For Timothy, Hyderabad is uniquely positioned to host such an event. While the city’s economic transformation is widely acknowledged, he believes its cultural story is still unfolding.

He notes, “Every great city eventually faces the question of what it stands for beyond commerce. Hyderabad is at that moment now. It has the foundation, the ambition, and the audience. What it needs is programming and infrastructure worthy of what the city has become.”

The collaboration itself emerged from relationships built over decades. He shares, “The artist community is more closely knit than people realise.
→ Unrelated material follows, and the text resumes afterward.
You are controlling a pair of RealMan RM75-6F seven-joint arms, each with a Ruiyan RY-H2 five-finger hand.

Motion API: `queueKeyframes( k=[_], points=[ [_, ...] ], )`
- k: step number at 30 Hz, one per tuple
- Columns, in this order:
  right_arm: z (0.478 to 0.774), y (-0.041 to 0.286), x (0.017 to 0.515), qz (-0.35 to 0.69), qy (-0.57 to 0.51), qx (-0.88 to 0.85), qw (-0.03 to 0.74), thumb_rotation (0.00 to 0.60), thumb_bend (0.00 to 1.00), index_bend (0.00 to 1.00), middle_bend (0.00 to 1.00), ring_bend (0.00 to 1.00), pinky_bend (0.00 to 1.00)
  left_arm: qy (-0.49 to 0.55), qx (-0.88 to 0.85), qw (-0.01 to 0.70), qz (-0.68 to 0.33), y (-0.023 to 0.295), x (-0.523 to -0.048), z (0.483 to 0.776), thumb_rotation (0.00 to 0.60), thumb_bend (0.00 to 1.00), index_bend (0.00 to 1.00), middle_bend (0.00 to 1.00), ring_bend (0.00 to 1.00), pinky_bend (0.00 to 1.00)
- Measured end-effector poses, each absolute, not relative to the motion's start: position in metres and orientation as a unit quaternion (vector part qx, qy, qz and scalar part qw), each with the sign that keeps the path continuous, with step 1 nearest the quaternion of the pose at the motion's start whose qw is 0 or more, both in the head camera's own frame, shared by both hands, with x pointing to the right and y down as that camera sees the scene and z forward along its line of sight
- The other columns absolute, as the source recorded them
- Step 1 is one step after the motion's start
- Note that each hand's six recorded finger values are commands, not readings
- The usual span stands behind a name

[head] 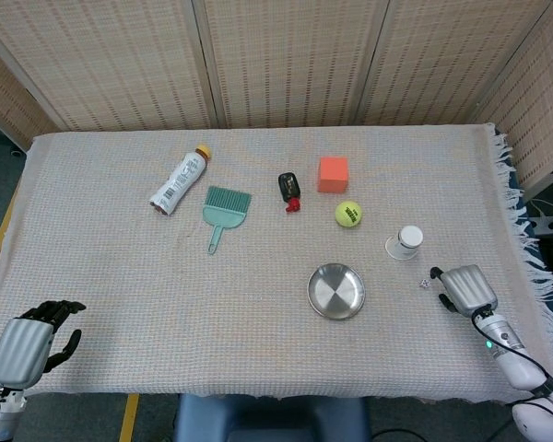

Once Jared Sims was on board, the ensemble took shape around him naturally.”

What makes the concert particularly compelling, according to Timothy, is the meeting of two improvisational traditions. He shares, “Neither side is imitating the other. They are finding a shared language in real time, and the audience gets to witness that process as it unfolds.”

Though trained as a classical pianist at the International Piano Foundation in Lake Como, Timothy sees the concert as part of a broader commitment to excellence across genres.

At the heart of his work is a larger vision: strengthening India’s performing arts infrastructure. “The vision has always been to build the performing arts infrastructure that this country deserves. Every concert I produce, whether it is a solo piano recital or a 14-piece ensemble, is part of that,” he notes.

He points to a significant gap in the country. “India does not have a single purpose-built, acoustically uncompromised concert hall comparable to leading global venues,” he says, adding that ArtHome is working to change that.

For first-time jazz listeners, Timothy has a simple message: “You do not need any prior knowledge. You just need to be in the room.”

What awaits them, he says, is something that cannot be replicated through a screen. “Fourteen people creating sound together in real time, responding to each other, taking risks, building something in the moment. Not just hearing music, but being inside it,” he concludes.